Senior American administration officials told the paper that the US was training the rebels at a base somewhere in the Middle East, and would be offering the rebels nonlethal assistance, but not arms.
The effort to train rebels is the most significant US involvement so far in a civil war that has killed tens of thousands of Syrians in two years.
US Secretary of State John Kerry, who is on a 10-day tour of Europe, was scheduled to meet with Syrian opposition leaders in Rome on Thursday with the intention of offering them the materiel and possibly financial aid, as well. Nonlethal equipment would include vehicles, communications equipment, and night-vision goggles, the report said.
US officials were quoted as saying that the Obama administration had not changed its position regarding arming the rebels, which was why the assistance would not include any weapons.

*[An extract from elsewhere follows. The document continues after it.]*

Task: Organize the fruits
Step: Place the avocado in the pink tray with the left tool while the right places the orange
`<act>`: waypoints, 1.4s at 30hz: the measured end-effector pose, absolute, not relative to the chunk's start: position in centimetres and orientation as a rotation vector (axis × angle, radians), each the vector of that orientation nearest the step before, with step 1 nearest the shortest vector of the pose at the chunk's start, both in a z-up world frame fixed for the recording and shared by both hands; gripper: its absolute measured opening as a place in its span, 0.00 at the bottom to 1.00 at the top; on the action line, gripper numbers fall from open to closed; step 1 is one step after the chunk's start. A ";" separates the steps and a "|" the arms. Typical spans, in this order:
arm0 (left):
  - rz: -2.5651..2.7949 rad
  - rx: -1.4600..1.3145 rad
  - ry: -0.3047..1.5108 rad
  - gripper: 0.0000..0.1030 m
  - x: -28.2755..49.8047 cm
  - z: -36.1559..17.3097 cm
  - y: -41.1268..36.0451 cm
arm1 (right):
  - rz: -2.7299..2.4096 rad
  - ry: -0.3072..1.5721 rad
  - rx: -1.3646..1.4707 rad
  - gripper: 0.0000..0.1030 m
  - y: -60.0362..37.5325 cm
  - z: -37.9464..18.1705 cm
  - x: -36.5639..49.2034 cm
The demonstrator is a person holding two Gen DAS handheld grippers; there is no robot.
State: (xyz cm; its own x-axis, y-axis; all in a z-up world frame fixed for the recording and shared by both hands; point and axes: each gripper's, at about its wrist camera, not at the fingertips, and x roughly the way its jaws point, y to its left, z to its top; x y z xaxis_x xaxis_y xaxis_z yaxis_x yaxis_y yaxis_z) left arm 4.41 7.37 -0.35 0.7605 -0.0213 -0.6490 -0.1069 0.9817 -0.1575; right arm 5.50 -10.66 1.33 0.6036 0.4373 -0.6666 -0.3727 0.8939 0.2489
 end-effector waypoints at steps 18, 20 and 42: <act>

However, the report said, there would be a significant change in policy in terms of who receives the aid packages. Thus far, US aid has been sent to local councils and unarmed groups, but the planned increase in support would see resources delivered further afield, if the logistics can ensure that equipment really does make it to the frontline rebels.
Officials also reportedly noted that while not the US would not be providing arms directly, financial aid could allow rebel groups to direct other cash they are holding toward the acquisition of weapons.
One of the primary goals of providing financial aid was to promote the Syrian Opposition Council, which incorporates all the rebel forces, as a legitimate government with the ability to administer Syria, the report said. The US is concerned that undesirable groups, such as the al-Qaeda-affiliated Al Nusra Front, are gaining a foothold in some regions and establishing themselves as the local authority. Since the war started in 2011, the US has provided some $365 million in humanitarian aid, and now the administration wants to make sure that recognized opposition groups can take advantage of it by building their credibility on the ground, the report said.
The move by the US comes a week after the European Union agreed to send nonlethal equipment to the Syrian rebels, although exactly what that will entail has yet to be decided. French Foreign Minister Laurent Fabius also called for providing more support to the rebels after a meeting with Kerry in Paris on Wednesday, but did not detail exactly what form that support should take.